A record 115 stingrays were counted in the biannual population survey at the Sandbar.
The count continues an encouraging recent trend that has seen numbers steadily rising at the popular tourist attraction. The census had dipped to 57 in 2012 but is now more than double that figure, according to Jessica Harvey of the Guy Harvey Ocean Foundation.
Harvey said, “It is very encouraging to see so many rays, especially from a tourism perspective.”
She said the reasons for the population surge were not clear. The foundation uses a team of volunteers to count the rays at the Sandbar twice every year.
Researchers catch the rays by hand, swim them into a salmon net and lift them on board where they are transferred to a paddling pool, while the team takes the vital measurements and checks for tags.
One concern flagged this year was that several rays appeared to have injuries associated with fishing.
“There were two that had hooks in their mouths and a couple of others had injuries that we believe are caused by hooks.”
She said it was possible that the rays were accidentally hooked and cut free by North Sound fishermen, and urged anglers to take care not to hook the rays, particularly at night.
Another ray had a wound that was suspected to be a result of a spearfishing incident. Harvey said she was still seeking to confirm if that was the case.
Any type of fishing for rays is illegal under the National Conservation Law.
The rays face other threats, though, which cannot be controlled. One had injuries from a shark bite.
“It had healed quite well,” said Harvey. “They are pretty resilient.”
The research team also includes a vet, who performs an ultrasound on each of the female rays.

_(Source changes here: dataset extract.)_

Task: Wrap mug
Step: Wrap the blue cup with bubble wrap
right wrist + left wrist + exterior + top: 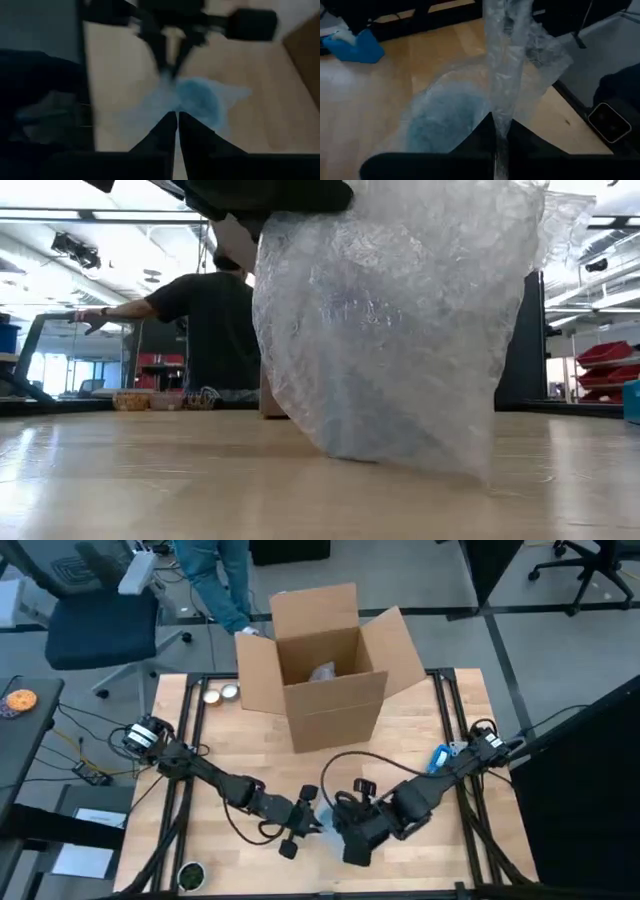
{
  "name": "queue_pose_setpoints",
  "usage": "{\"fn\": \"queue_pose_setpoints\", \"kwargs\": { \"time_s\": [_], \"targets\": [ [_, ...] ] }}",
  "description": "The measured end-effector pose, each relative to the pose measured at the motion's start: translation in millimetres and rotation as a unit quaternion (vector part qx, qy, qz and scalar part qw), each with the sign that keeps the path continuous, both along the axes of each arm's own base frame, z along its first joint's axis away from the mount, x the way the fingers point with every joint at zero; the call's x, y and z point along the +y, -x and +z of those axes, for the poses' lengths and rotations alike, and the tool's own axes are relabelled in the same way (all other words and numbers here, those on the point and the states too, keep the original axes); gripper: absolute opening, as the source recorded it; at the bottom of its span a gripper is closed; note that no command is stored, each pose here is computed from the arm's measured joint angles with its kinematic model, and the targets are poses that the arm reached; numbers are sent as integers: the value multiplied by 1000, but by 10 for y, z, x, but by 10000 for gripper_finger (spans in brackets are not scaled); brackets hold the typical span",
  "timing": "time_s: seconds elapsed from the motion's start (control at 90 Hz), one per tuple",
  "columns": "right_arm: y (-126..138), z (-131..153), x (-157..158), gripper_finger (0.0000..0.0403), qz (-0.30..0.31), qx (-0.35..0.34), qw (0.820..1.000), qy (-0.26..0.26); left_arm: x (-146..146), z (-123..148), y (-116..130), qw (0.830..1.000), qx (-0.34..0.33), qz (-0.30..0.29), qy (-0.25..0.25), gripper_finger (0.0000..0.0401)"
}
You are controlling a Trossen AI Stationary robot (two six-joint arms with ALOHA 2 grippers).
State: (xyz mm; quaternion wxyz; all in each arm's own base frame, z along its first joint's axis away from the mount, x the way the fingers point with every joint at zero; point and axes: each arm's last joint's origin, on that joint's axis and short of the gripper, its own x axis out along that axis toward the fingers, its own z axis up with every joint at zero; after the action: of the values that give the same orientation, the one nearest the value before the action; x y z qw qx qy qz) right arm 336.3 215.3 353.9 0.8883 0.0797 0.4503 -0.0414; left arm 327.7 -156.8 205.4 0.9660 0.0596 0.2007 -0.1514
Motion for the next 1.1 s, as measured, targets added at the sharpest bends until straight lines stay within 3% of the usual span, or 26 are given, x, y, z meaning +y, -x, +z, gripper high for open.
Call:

During the census, which took place from Friday to Sunday, they found more than 50% of the females of reproductive age were pregnant.
The foundation and the Department of Environment have previously highlighted concerns about the handling of rays by tour operators at the Sandbar. New rules, proposed through the National Conservation Council, seek to make it possible for guides who break the handling guidelines to have their licenses revoked.
Harvey said the foundation had met with tour guide operators and produced a video demonstration of how to safely handle the resident rays without harming them. She believes standards are improving.